Philosopher's list might help paint big picture of the brain

SAN FRANCISCO - Even scientists enjoy Top 10 lists, Letterman's or otherwise. The difference is, scientists' favorite lists usually consist of questions that don't have funny answers - or any

Tuesday, April 18th 2000, 12:00 am

By: News On 6


SAN FRANCISCO - Even scientists enjoy Top 10 lists, Letterman's or otherwise. The difference is, scientists' favorite lists usually consist of questions that don't have funny answers - or any answers at all.

In some fields, it seems that the more researchers discover, the more their questions outnumber answers.

One such field is neuroscience, where even the experts struggle to keep up with the flood of new research data. They may stay in tune with their specialized subfields, but have trouble keeping the whole big picture in view.

The same problem afflicts people who specialize in big pictures - namely, philosophers. Such as Patricia Churchland, a philosopher who specializes in the brain.

"In all fields, including molecular biology and cell biology, there is a vast proliferation of data," Dr. Churchland, of the University of California, San Diego, said at a neuroscience meeting last week. "But I think the feeling of being overwhelmed is a little more present . . . in neuroscience."

She reached that conclusion after consulting several leading neuroscience authorities for their assessment of what was going on.

"What I discovered," she said, "was most people were just as overwhelmed as I was."

So she resolved to take 10 small steps toward putting the big neuroscience picture into clearer focus - by listing 10 unsolved problems, posed in the form of questions. The questions have to observe the Goldilocks rule - not too big or wide, not too small or narrow. For example, "How does the brain work?" is a great question, but too broad to be useful in this exercise. Similarly, you would not want to include something like what brain cells govern the top air speed of an unladen swallow.

In other words, the questions have to be in the middle, "just-right" size.

So now, from the Cognitive Neuroscience Society's annual meeting in San Francisco, here are Dr. Churchland's Top 10 Questions About the Brain:

1. How do nerve cells code information? Scientists used to think that nerve cells, or neurons, carry information just by virtue of how fast they fire electrical pulses known as spikes. But now it seems that neurons don't represent information only by how fast they fire, but by precisely when they fire.
2.
"It looks from a variety of sources of data that the actual timing of an individual spike makes a difference, and that the time of the spike is something that carries information," Dr. Churchland said.

3. How does the brain manage time? Or to keep the question narrow enough, what is the role of synchrony?
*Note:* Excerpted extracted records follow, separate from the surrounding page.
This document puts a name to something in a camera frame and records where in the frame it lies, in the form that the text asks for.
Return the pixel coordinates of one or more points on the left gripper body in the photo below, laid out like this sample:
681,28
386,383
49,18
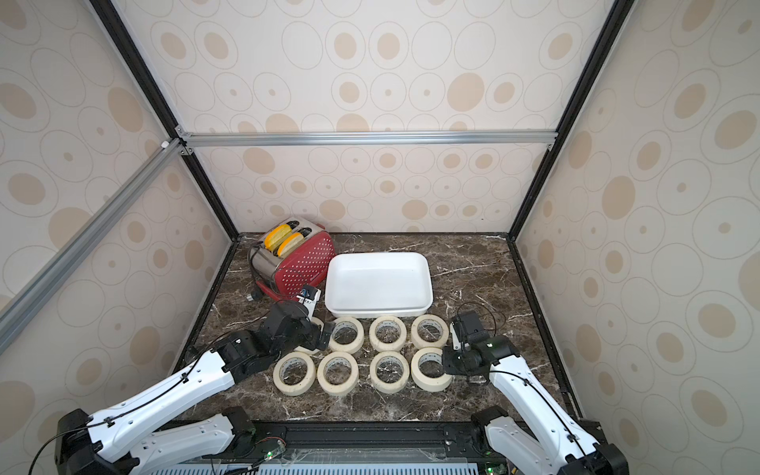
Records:
309,333

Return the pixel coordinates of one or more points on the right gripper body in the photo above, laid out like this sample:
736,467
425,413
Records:
453,361

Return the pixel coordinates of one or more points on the masking tape roll four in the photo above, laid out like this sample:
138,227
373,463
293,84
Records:
429,331

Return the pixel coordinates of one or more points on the masking tape roll seven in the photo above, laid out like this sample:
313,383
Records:
427,370

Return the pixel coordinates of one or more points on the masking tape roll five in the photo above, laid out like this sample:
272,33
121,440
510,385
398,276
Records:
347,336

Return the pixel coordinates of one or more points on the masking tape roll one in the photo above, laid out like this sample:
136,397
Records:
290,387

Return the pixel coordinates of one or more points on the masking tape roll six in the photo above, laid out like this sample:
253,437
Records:
338,373

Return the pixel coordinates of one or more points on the white plastic storage box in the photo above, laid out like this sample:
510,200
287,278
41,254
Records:
372,285

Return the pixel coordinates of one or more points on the masking tape roll three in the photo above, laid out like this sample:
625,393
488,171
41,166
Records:
387,334

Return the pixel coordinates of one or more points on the masking tape roll two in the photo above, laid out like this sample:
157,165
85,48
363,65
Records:
389,372

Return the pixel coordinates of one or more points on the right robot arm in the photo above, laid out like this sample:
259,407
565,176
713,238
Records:
553,443

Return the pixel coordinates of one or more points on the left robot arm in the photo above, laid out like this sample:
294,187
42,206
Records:
130,437

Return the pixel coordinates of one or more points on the red polka-dot toaster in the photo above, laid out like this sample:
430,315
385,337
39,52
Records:
283,278

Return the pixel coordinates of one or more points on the yellow toast slice right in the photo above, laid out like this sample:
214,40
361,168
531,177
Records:
290,243

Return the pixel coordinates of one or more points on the yellow toast slice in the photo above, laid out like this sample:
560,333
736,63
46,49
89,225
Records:
290,243
275,237

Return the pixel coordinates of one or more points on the yellow toast slice left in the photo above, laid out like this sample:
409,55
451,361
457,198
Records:
275,237

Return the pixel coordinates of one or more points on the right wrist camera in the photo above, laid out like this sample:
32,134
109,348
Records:
457,336

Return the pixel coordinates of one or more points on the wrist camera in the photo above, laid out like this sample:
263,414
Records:
457,336
308,297

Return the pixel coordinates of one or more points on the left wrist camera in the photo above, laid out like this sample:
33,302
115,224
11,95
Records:
308,297

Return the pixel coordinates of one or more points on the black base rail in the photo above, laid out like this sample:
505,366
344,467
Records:
309,442

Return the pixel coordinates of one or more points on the horizontal aluminium frame bar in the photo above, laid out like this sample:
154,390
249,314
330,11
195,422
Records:
407,138

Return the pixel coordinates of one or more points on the diagonal aluminium frame bar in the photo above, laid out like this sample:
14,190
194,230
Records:
28,303

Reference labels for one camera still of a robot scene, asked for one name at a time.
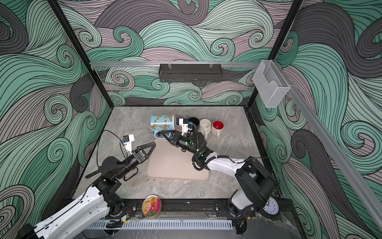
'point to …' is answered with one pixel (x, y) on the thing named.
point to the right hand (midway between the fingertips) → (159, 135)
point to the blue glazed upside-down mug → (162, 122)
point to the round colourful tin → (151, 206)
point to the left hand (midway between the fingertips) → (155, 144)
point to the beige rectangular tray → (167, 161)
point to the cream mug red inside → (217, 127)
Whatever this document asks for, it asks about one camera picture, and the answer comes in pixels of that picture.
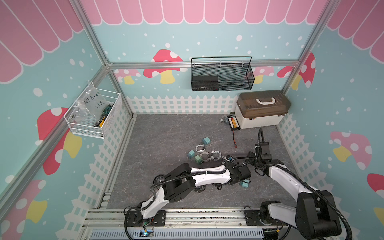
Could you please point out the red black charger lead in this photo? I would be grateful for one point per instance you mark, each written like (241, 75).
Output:
(234, 139)

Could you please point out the black box in basket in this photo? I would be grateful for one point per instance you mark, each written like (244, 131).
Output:
(205, 83)

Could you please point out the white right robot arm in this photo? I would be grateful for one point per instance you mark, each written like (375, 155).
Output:
(314, 215)

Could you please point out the teal wall charger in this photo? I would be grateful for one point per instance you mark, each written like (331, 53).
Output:
(206, 141)
(191, 154)
(244, 184)

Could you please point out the brown lid storage box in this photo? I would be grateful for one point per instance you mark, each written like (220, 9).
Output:
(261, 109)

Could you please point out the black yellow battery charger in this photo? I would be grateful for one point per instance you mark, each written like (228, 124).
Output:
(234, 124)

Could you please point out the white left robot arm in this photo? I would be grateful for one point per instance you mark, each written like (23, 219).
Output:
(180, 182)

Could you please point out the white wire wall basket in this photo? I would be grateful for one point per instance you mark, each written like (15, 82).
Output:
(86, 128)

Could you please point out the black wire mesh wall basket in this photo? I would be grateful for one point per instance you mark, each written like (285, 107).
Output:
(234, 73)

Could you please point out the green wall charger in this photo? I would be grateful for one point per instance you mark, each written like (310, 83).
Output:
(198, 160)

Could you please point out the green tool in basket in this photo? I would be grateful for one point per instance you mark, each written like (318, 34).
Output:
(103, 117)

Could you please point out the clear labelled plastic bag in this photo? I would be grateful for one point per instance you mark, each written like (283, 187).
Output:
(90, 104)

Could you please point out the white coiled cable small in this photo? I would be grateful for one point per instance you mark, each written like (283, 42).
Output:
(200, 148)

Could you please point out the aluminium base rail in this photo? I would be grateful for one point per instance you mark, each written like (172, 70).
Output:
(182, 224)

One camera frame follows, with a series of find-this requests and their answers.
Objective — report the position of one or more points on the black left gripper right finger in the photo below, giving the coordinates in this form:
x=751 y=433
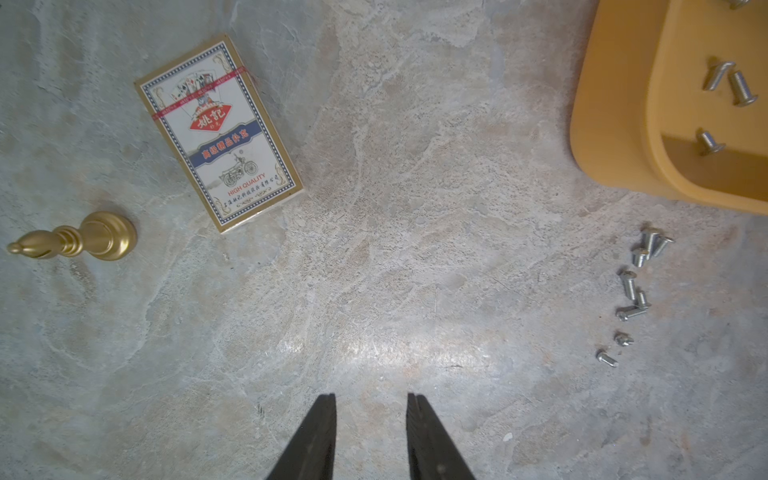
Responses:
x=431 y=452

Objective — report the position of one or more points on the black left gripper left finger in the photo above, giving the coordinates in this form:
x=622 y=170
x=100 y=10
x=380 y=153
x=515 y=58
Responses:
x=310 y=453

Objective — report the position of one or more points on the yellow plastic storage box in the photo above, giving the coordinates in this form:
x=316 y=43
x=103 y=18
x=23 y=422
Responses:
x=640 y=102

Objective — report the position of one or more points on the playing card box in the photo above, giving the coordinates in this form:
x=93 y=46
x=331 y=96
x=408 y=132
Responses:
x=207 y=108

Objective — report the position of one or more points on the small brass object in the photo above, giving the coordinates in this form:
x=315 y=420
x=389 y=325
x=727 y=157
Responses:
x=104 y=235
Synchronous activity - different neurons firing simultaneously, for example - shows up in many aspects of brain activity, such as perception and learning.
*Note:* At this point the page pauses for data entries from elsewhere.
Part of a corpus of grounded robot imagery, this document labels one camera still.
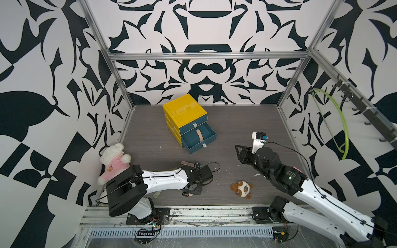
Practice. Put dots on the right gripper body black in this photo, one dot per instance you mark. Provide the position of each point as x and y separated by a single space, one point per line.
249 158

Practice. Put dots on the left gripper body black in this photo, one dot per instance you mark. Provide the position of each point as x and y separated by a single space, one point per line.
198 190

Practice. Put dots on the pink folding knife top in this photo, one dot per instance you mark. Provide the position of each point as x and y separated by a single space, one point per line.
187 163

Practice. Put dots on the pink folding knife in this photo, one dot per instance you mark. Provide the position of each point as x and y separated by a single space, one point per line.
200 135
187 163

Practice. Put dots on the yellow teal drawer cabinet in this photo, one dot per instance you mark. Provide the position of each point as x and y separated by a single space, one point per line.
182 115

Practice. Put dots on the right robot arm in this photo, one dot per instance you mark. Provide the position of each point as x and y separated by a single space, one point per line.
332 219

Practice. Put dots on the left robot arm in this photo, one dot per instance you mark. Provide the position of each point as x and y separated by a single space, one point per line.
126 192

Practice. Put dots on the brown white plush toy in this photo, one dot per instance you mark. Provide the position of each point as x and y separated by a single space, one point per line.
242 189

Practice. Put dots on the olive folding knife lowest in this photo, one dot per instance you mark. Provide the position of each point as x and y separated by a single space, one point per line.
156 194

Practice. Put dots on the green hanging hoop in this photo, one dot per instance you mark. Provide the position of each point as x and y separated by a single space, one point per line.
332 115

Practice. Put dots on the white teddy bear pink shirt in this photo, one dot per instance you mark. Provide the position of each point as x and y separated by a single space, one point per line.
115 161

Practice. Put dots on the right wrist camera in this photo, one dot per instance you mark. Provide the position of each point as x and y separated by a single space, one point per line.
259 140

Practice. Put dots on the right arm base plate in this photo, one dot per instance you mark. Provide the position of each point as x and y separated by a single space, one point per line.
261 215

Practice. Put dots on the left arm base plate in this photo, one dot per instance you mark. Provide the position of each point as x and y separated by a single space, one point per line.
158 216

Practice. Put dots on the aluminium frame rail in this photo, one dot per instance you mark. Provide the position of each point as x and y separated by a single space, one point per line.
206 56

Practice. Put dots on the black wall hook rack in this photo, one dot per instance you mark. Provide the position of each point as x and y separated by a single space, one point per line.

4. How specific is genetic control for wiring up neurons? Or, perhaps more broadly, how will the story unfold that begins with genes, begets the brain and ultimately accounts for behavior?
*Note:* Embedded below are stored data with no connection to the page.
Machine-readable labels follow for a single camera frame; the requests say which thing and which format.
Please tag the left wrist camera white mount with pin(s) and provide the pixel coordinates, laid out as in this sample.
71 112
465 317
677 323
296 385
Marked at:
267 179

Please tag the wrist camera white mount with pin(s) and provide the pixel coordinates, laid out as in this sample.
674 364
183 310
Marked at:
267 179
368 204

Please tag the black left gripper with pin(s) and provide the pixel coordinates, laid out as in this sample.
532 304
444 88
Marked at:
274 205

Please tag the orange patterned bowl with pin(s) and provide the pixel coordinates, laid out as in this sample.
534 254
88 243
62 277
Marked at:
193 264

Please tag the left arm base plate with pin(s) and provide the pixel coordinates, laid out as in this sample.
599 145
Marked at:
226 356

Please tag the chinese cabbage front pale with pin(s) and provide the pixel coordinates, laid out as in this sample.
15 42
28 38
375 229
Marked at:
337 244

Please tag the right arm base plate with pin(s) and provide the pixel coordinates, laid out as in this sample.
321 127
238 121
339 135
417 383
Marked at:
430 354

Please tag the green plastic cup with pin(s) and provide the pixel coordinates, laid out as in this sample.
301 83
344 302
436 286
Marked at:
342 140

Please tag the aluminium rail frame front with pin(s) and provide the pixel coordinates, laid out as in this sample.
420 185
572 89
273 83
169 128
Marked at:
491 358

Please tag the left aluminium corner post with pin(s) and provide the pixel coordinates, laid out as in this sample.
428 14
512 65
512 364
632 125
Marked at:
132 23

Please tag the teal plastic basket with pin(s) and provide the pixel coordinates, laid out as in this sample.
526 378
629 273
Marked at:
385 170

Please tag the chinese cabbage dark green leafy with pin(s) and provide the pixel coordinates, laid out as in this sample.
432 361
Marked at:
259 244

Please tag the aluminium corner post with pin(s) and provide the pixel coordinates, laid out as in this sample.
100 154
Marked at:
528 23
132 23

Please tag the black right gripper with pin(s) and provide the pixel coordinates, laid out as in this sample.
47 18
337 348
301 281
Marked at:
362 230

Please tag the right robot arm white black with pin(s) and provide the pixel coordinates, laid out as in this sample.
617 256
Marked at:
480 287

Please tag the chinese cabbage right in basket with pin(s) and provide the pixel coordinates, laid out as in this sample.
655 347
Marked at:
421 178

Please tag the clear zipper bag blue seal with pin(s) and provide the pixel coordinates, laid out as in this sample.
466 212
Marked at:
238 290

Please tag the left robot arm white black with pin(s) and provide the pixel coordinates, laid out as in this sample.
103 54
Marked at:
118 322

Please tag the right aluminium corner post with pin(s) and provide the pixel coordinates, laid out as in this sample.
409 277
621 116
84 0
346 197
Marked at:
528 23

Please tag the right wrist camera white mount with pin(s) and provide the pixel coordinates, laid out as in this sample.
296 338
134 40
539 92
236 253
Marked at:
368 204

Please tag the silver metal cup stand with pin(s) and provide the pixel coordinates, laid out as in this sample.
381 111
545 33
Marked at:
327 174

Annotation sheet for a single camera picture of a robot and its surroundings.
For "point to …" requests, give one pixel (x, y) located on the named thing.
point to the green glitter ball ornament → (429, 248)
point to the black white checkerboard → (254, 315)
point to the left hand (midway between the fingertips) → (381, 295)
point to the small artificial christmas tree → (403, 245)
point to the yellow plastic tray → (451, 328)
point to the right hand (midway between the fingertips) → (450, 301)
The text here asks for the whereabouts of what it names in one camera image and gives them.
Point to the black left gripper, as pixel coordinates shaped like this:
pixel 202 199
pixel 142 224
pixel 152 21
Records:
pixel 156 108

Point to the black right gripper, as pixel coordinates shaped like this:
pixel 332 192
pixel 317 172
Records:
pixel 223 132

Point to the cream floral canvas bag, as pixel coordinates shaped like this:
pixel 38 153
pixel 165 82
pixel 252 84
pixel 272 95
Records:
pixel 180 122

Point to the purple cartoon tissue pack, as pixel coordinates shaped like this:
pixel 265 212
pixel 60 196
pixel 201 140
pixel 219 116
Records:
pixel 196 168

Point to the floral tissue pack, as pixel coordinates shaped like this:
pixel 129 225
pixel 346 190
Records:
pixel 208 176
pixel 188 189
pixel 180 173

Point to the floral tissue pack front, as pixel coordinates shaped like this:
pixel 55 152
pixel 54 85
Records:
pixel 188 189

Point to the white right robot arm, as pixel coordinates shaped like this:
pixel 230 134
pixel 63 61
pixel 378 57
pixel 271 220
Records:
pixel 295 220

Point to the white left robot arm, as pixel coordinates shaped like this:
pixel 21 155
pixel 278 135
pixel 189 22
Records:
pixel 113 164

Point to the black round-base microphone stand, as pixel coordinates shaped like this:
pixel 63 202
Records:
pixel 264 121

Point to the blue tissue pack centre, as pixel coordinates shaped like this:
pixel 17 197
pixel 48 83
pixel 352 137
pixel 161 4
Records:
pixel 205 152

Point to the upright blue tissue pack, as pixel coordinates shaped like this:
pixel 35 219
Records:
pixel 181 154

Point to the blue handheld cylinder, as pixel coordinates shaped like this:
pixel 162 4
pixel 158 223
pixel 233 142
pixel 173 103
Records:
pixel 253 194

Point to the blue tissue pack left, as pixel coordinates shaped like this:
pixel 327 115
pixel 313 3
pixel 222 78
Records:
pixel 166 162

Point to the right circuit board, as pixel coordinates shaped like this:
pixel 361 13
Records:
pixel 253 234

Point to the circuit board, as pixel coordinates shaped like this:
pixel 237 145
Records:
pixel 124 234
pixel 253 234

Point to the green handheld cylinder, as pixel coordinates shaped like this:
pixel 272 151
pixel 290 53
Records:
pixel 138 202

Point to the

5. What are the roles of "back projections"? Nerve signaling carries information throughout various relay stations in the brain - visual signals, for example, start in the eye, travel to the back of the brain and then on to other brain areas for more advanced processing. Yet in many cases signals are also sent in the reverse direction. Such reverse signaling may play a role in learning or even conscious awareness, but nobody knows for sure what back projections do.

6. What's the role of spontaneous activity? A lot of stuff happens in the brain all on its own, without the need for some stimulus evoking a response. It would be nice to know why, and what for.


7. What would make a good integrated theory of emotions and cognition? Brains are the seat of rational thought, but mixed in are the drives and moods of the emotions. How do they fit together in the brain's information processing systems? In other words, in a brain, just what is information?

8. What are the mechanisms of learning? Some are known, but there are others to be discovered.


9. How is memory consolidated? Specifically, how do people remember only some of the things that happen, and how and why do people recall both important and trivial information?

10. How are decisions about movements made?


11. What experiments could yield insights into brain mechanisms for awareness?

No. 10 impinges on the grand question of what is consciousness, surely too big for Goldilocks. In fact, Dr. Churchland declares, it might not even be a good question for anybody, for the idea of consciousness may turn out to be too primitive to be useful when the brain is fully understood.

Answering all of the above questions may bring science a lot closer to possessing such understanding. But no doubt other questions will be important, too. For this kind of list, 10 may not be enough.

"Of course," Dr. Churchland pointed out, "if you asked all of the important questions, you would have so many questions that once again you would feel overwhelmed."